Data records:
------------------------------------

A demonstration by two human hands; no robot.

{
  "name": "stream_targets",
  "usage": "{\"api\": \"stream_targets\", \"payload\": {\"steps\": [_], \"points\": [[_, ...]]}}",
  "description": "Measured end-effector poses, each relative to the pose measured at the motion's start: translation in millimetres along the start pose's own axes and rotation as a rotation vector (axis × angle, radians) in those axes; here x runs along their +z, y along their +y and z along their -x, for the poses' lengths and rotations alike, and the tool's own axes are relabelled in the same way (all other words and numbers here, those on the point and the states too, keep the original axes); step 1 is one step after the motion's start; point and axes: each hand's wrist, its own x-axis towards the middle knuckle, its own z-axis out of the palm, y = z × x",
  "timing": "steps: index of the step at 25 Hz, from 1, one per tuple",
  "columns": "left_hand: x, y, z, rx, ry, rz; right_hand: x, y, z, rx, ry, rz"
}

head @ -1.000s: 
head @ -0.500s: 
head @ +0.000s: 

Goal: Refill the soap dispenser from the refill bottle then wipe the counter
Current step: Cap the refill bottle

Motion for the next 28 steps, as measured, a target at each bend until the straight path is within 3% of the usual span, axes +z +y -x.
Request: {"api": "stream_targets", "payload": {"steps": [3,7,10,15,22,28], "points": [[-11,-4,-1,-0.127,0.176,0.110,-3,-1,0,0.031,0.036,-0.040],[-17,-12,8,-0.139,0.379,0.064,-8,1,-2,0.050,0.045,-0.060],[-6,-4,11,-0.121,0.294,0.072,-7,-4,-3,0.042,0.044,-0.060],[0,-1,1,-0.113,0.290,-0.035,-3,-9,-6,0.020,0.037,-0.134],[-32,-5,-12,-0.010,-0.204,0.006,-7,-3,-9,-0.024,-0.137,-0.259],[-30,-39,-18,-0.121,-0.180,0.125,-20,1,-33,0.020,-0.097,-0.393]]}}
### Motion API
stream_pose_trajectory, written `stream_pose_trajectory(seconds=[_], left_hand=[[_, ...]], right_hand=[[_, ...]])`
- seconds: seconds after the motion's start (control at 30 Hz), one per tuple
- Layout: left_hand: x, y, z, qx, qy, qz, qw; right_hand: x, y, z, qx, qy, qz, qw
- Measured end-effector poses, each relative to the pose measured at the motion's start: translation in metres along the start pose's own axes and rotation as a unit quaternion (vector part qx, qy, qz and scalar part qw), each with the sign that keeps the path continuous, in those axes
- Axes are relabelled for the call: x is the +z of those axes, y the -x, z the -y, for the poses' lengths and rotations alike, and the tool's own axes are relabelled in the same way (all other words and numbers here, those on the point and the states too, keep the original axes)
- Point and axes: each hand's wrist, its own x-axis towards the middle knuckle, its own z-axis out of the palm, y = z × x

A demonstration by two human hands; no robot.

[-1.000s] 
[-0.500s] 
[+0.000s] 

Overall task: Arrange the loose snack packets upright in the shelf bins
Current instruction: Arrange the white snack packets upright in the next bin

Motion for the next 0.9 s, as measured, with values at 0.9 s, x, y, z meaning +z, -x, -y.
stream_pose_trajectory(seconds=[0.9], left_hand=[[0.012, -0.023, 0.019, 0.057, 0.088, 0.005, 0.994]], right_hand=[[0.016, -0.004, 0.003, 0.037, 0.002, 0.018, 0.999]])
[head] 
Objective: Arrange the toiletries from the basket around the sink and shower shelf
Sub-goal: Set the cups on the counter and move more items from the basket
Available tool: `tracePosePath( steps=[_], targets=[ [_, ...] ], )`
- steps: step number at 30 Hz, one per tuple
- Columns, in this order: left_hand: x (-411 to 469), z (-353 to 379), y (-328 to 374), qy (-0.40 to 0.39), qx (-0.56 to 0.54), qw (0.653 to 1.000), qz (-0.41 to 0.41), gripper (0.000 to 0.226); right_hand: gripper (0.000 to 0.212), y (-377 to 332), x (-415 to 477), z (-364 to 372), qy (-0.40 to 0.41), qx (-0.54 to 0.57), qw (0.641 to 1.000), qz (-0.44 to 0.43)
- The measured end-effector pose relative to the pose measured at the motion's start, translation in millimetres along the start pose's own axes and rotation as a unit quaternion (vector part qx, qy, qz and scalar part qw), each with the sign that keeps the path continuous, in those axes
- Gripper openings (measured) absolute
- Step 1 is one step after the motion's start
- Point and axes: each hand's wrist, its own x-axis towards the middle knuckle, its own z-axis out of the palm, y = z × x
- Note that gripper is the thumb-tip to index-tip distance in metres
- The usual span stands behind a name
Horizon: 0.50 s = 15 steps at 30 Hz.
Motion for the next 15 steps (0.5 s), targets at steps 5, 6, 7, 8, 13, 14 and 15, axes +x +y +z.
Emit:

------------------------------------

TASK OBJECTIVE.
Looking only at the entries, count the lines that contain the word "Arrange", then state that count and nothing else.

WRITTEN ANSWER.
3